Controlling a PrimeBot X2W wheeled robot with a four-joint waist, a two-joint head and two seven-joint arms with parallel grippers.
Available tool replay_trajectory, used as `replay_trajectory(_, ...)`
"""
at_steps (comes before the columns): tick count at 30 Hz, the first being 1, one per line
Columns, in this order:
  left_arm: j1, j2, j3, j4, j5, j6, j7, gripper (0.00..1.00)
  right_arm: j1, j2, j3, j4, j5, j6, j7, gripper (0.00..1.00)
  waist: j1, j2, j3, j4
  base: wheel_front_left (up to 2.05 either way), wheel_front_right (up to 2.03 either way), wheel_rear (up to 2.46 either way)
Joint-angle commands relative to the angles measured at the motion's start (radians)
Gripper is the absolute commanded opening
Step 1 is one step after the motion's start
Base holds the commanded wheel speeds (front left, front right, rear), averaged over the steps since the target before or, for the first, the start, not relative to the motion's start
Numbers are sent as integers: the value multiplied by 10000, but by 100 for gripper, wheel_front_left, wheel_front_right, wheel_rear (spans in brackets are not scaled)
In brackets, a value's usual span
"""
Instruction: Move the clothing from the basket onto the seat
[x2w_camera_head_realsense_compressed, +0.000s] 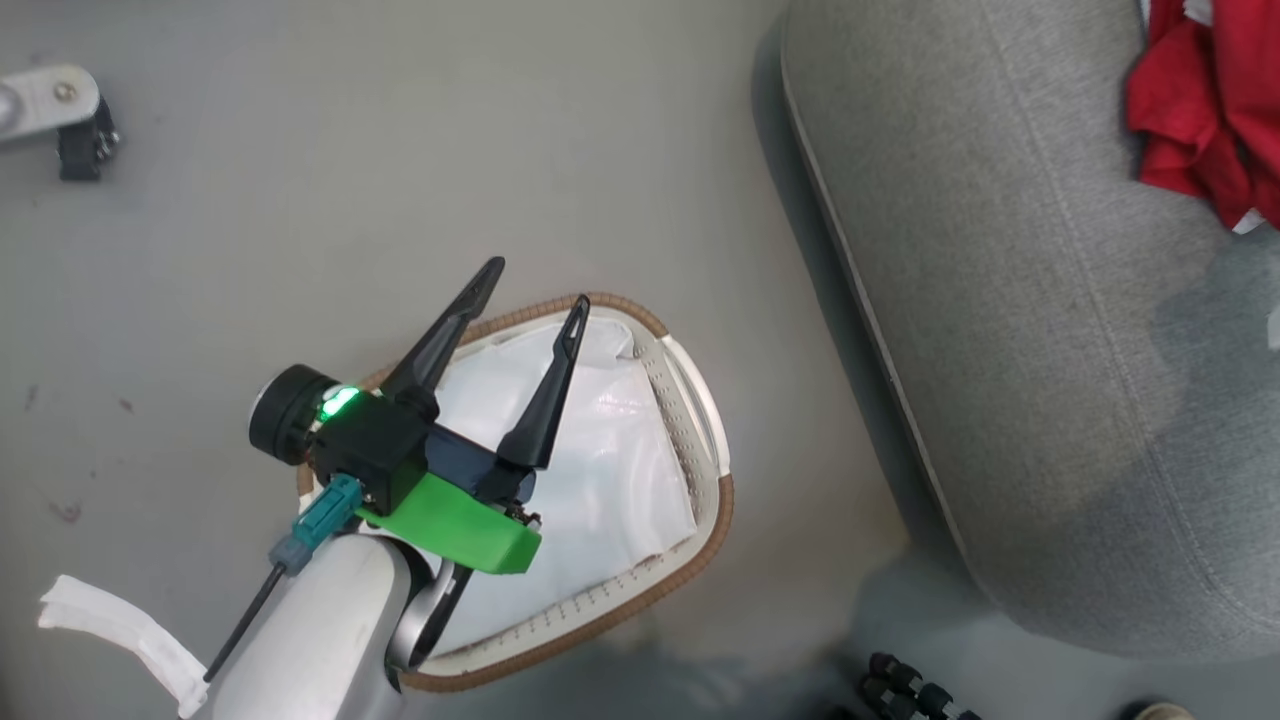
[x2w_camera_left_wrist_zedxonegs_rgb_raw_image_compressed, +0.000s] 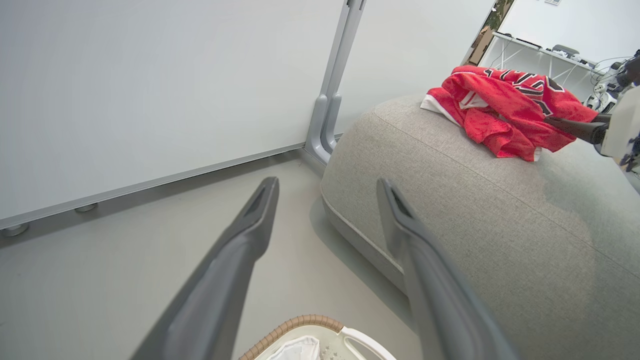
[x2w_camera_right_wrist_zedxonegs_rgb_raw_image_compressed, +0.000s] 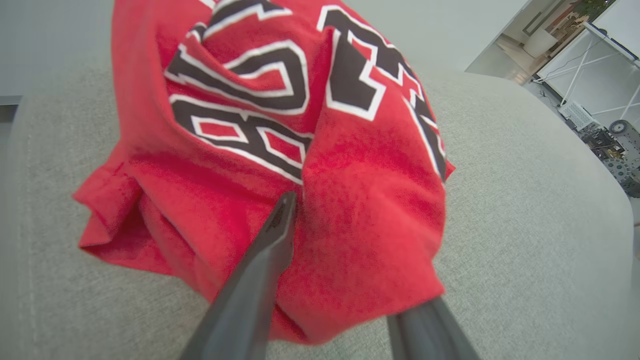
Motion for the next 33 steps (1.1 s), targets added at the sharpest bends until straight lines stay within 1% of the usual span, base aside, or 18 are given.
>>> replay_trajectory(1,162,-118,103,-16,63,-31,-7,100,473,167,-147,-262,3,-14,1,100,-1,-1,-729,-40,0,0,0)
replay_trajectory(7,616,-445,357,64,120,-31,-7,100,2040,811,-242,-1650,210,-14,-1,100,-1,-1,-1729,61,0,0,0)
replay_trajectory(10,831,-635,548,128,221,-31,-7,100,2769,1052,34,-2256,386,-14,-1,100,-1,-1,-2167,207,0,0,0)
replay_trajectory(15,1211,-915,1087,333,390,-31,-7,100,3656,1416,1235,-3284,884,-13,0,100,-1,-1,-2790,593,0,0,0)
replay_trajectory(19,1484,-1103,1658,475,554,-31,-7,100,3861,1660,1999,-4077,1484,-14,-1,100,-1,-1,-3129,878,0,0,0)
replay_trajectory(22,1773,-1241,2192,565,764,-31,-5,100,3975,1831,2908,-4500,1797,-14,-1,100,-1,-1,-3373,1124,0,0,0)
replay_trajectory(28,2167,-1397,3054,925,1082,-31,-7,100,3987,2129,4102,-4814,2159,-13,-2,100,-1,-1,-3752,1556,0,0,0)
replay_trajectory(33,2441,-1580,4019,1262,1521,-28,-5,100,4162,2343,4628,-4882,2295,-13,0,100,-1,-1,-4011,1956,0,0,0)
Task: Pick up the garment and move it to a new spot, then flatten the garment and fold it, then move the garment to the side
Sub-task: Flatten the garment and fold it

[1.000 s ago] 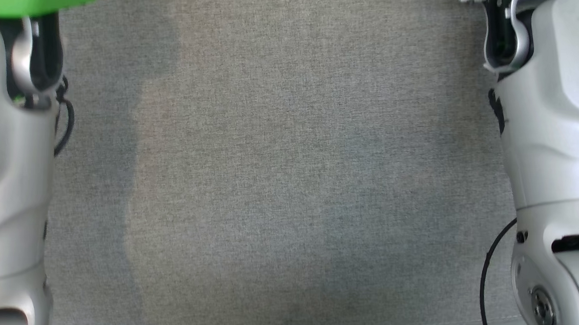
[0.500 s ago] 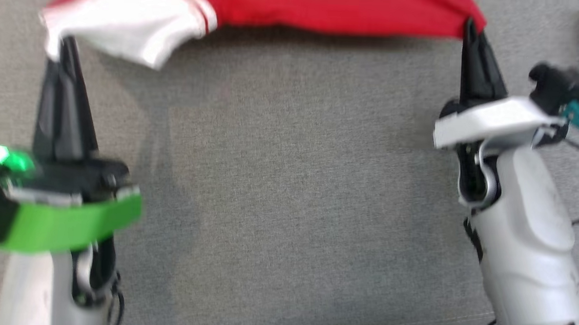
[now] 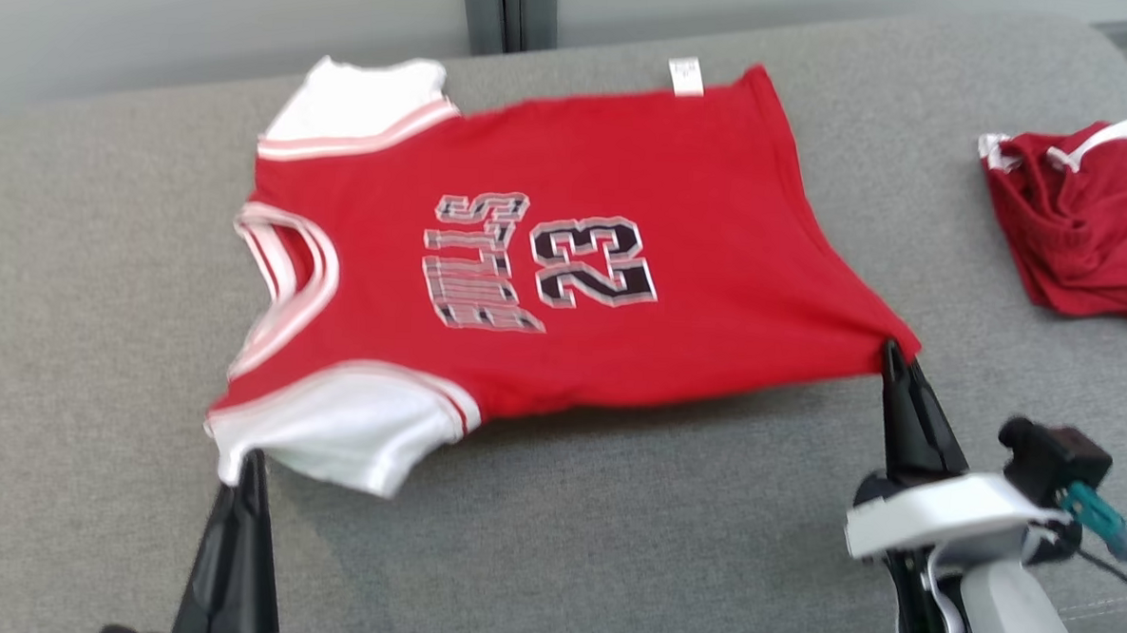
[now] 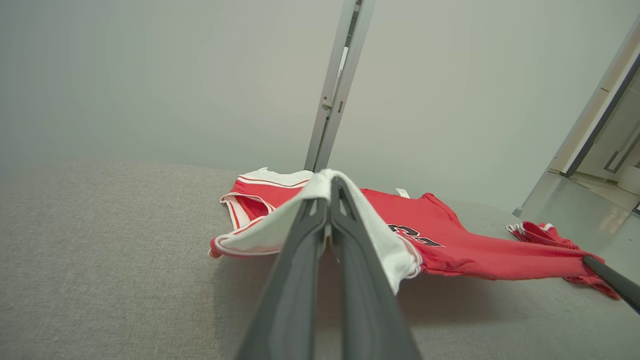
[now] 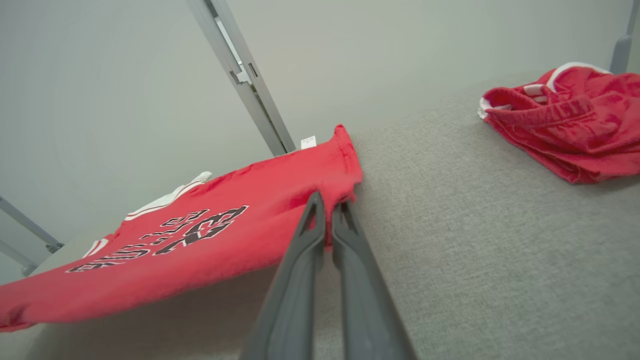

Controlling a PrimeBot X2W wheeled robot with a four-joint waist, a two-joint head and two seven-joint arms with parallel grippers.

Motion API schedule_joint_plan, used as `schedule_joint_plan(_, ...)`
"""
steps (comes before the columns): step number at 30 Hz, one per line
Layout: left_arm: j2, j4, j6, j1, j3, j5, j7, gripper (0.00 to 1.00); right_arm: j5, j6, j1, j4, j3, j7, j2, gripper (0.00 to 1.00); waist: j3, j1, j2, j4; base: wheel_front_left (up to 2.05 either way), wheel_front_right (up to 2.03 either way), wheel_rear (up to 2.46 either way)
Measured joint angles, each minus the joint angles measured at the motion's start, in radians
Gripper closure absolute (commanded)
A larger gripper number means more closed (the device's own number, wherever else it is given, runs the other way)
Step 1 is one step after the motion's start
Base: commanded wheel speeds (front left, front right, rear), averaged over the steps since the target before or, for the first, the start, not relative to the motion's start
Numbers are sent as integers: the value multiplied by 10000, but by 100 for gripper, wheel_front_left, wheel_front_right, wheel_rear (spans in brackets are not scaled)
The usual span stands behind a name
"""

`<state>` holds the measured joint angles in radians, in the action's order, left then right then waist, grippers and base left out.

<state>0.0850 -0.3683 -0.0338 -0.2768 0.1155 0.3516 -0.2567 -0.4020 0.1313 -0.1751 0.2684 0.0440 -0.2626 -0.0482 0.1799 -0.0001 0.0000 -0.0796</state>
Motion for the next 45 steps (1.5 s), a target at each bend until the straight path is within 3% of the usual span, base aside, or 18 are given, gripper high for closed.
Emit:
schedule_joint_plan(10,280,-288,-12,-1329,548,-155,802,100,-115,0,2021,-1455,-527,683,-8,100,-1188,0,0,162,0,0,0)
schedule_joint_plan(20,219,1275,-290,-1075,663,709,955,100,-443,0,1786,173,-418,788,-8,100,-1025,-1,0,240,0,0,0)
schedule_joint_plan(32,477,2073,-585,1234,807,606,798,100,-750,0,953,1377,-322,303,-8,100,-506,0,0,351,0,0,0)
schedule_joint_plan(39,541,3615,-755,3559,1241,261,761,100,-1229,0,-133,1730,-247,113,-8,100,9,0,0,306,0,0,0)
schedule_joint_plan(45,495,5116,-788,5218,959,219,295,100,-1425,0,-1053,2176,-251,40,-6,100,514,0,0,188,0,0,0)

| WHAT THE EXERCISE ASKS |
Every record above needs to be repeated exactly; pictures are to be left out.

| RESPONSE |
Controlling a PrimeBot X2W wheeled robot with a four-joint waist, a two-joint head and two seven-joint arms with parallel grippers.
Available tool replay_trajectory, used as `replay_trajectory(_, ...)`
"""
at_steps (comes before the columns): tick count at 30 Hz, the first being 1, one per line
Columns, in this order:
  left_arm: j1, j2, j3, j4, j5, j6, j7, gripper (0.00..1.00)
  right_arm: j1, j2, j3, j4, j5, j6, j7, gripper (0.00..1.00)
  waist: j1, j2, j3, j4
  base: wheel_front_left (up to 2.05 either way), wheel_front_right (up to 2.03 either way), wheel_rear (up to 2.46 either way)
Joint-angle commands relative to the angles measured at the motion's start (radians)
Gripper is the absolute commanded opening
Step 1 is one step after the motion's start
Base holds the commanded wheel speeds (front left, front right, rear), averaged over the steps since the target before or, for the first, the start, not relative to the motion's start
Numbers are sent as integers: the value multiplied by 10000, but by 100 for gripper, wheel_front_left, wheel_front_right, wheel_rear (spans in brackets are not scaled)
In brackets, a value's usual span
"""
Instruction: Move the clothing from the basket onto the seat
[x2w_camera_head_realsense_compressed, +0.000s] 
[x2w_camera_left_wrist_zedxonegs_rgb_raw_image_compressed, +0.000s] 
[x2w_camera_right_wrist_zedxonegs_rgb_raw_image_compressed, +0.000s] 
Motion for the next 33 steps (1.1 s), targets added at the sharpest bends until straight lines stay within 1% of the usual span, base aside, or 18 are given.
>>> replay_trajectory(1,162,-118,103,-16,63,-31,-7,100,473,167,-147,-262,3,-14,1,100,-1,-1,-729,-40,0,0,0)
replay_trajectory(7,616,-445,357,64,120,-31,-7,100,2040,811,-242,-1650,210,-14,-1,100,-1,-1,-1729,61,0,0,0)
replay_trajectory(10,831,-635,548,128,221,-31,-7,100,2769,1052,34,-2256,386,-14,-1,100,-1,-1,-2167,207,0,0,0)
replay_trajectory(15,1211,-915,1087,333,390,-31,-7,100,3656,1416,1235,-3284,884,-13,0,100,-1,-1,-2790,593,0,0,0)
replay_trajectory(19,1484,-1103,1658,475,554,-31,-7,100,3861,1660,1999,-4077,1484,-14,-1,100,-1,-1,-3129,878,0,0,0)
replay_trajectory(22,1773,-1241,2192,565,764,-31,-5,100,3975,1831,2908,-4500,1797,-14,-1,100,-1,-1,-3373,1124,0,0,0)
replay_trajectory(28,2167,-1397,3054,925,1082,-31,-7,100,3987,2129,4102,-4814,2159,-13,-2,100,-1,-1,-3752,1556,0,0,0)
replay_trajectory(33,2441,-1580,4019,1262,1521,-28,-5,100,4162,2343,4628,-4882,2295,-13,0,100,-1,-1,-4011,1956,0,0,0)
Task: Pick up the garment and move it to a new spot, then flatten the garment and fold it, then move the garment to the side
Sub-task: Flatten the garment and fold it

[1.000 s ago] 
[0.500 s ago] 
[now] 
[now] 
[now] 

Controlling a PrimeBot X2W wheeled robot with a four-joint waist, a two-joint head and two seven-joint arms with parallel grippers.

Motion API schedule_joint_plan, used as `schedule_joint_plan(_, ...)`
"""
steps (comes before the columns): step number at 30 Hz, one per line
Layout: left_arm: j2, j4, j6, j1, j3, j5, j7, gripper (0.00 to 1.00); right_arm: j5, j6, j1, j4, j3, j7, j2, gripper (0.00 to 1.00); waist: j3, j1, j2, j4; base: wheel_front_left (up to 2.05 either way), wheel_front_right (up to 2.03 either way), wheel_rear (up to 2.46 either way)
Measured joint angles, each minus the joint angles measured at the motion's start, in radians
Gripper closure absolute (commanded)
A larger gripper number means more closed (the device's own number, wherever else it is given, runs the other way)
Step 1 is one step after the motion's start
Base: commanded wheel speeds (front left, front right, rear), averaged over the steps since the target before or, for the first, the start, not relative to the motion's start
Numbers are sent as integers: the value multiplied by 10000, but by 100 for gripper, wheel_front_left, wheel_front_right, wheel_rear (spans in brackets are not scaled)
The usual span stands behind a name
"""

`<state>` holds the measured joint angles in radians, in the action's order, left then right then waist, grippers and base left out.

<state>0.0850 -0.3683 -0.0338 -0.2768 0.1155 0.3516 -0.2567 -0.4020 0.1313 -0.1751 0.2684 0.0440 -0.2626 -0.0482 0.1799 -0.0001 0.0000 -0.0796</state>
Motion for the next 45 steps (1.5 s), a target at each bend until the straight path is within 3% of the usual span, base aside, or 18 are given, gripper high for closed.
Emit:
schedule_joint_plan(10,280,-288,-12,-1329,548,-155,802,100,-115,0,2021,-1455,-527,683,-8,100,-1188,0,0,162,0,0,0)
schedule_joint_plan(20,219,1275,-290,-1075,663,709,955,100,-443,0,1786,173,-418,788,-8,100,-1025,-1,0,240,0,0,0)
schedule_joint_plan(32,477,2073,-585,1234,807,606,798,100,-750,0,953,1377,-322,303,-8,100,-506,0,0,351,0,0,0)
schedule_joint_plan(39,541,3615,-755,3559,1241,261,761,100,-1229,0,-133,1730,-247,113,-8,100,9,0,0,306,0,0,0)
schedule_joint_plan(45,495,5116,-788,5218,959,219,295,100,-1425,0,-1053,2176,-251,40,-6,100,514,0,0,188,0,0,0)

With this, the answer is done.